According to some preferred embodiments, in the step (5), the pH value of the phosphate buffer solution is 7.0 to 7.4 (e.g., 7.0, 7.1, 7.2, 7.3, or 7.4), and the reagent used for preparing the phosphate buffer solution is NaCl, KCl, KH2PO4And Na2HPO4The volume of the phosphate buffer solution is 10-30 times (for example, 10, 12, 14, 16, 18, 20, 22, 24, 26, 28 or 30 times) of the volume of the pretreated dermis raw material; and/or in the step (5), the washing time with the phosphate buffer solution is 30-120 min (for example, 30, 40, 50, 60, 70, 80, 90, 100, 110 or 120 min). In the invention, the pH value of the phosphate buffer solution is preferably 7.0-7.4, and the volume consumption of the phosphate buffer solution is preferably 10-30 times of the volume of the pretreated dermis raw material, because the pH value of the extracellular fluid is 7.35-7.45, and the phosphate buffer solution with the pH value of 7.0-7.4 is selected to clean the material, so that the physiological environment of the tissue is simulated as much as possible, the residual reagent and impurities are easier to clean, the cleaning frequency is increased due to too small consumption of the phosphate buffer solution, and the waste of the phosphate buffer solution is caused due to too large consumption of the phosphate buffer solution.
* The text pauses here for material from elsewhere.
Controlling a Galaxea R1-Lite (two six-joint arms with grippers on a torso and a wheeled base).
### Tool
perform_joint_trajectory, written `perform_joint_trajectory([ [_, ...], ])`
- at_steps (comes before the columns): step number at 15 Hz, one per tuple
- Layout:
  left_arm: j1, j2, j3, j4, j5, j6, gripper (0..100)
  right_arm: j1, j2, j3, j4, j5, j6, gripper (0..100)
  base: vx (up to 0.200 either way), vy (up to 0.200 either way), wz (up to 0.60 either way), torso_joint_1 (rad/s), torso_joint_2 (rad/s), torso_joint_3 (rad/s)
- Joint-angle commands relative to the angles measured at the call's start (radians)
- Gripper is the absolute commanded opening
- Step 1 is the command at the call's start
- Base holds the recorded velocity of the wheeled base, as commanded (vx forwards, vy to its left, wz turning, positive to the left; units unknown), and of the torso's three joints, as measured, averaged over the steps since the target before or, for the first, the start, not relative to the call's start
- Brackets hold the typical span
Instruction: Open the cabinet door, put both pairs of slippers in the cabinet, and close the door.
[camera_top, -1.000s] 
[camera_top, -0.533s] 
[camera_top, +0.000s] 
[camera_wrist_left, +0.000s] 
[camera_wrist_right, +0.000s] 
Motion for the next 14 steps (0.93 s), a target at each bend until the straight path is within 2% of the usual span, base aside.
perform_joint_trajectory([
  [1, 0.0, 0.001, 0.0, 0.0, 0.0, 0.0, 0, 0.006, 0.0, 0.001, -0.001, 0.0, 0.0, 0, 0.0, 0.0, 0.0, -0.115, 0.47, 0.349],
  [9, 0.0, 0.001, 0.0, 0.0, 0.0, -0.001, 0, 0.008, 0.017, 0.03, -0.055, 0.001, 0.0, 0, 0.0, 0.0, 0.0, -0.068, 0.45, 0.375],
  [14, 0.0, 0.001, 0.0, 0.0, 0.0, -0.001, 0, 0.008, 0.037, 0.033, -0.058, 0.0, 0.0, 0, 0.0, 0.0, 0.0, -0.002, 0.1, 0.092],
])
According to some preferred embodiments, in step (5), the washing time with purified water is 30 to 120min (e.g., 30, 40, 50, 60, 70, 80, 90, 100, 110 or 120 min).
According to some preferred embodiments, in step (6), the freeze-drying comprises the following sub-steps:
(a) pre-freezing the acellular dermal tissue obtained in the step (5) at the temperature of minus 30 ℃ for 2 hours;
(b) treating the pre-frozen acellular dermal tissue for 10 hours under the vacuum condition at the temperature of minus 10 ℃, and then treating the acellular dermal tissue for 10 hours under the vacuum condition at the temperature of 0 ℃ to complete the first-stage sublimation process of the acellular dermal tissue;
(c) and (3) treating the acellular dermal tissue which finishes the first-stage sublimation process under the vacuum condition of 5 ℃ for 4 hours, then treating the acellular dermal tissue under the vacuum condition of 15 ℃ for 2 hours, then treating the acellular dermal tissue under the vacuum condition of 25 ℃ for 2 hours, and finally treating the acellular dermal tissue under the vacuum condition of 35 ℃ for 2 hours to finish the second-stage sublimation process of the acellular dermal tissue, thereby finishing the freeze drying of the acellular dermal tissue.
In the present invention, it is preferable to perform the freeze-drying using a freeze-drying process including the above-described steps (a) to (c), and it has been found that the use of the above-described freeze-drying process is advantageous in maintaining the three-dimensional structure of the decellularized dermal tissue product.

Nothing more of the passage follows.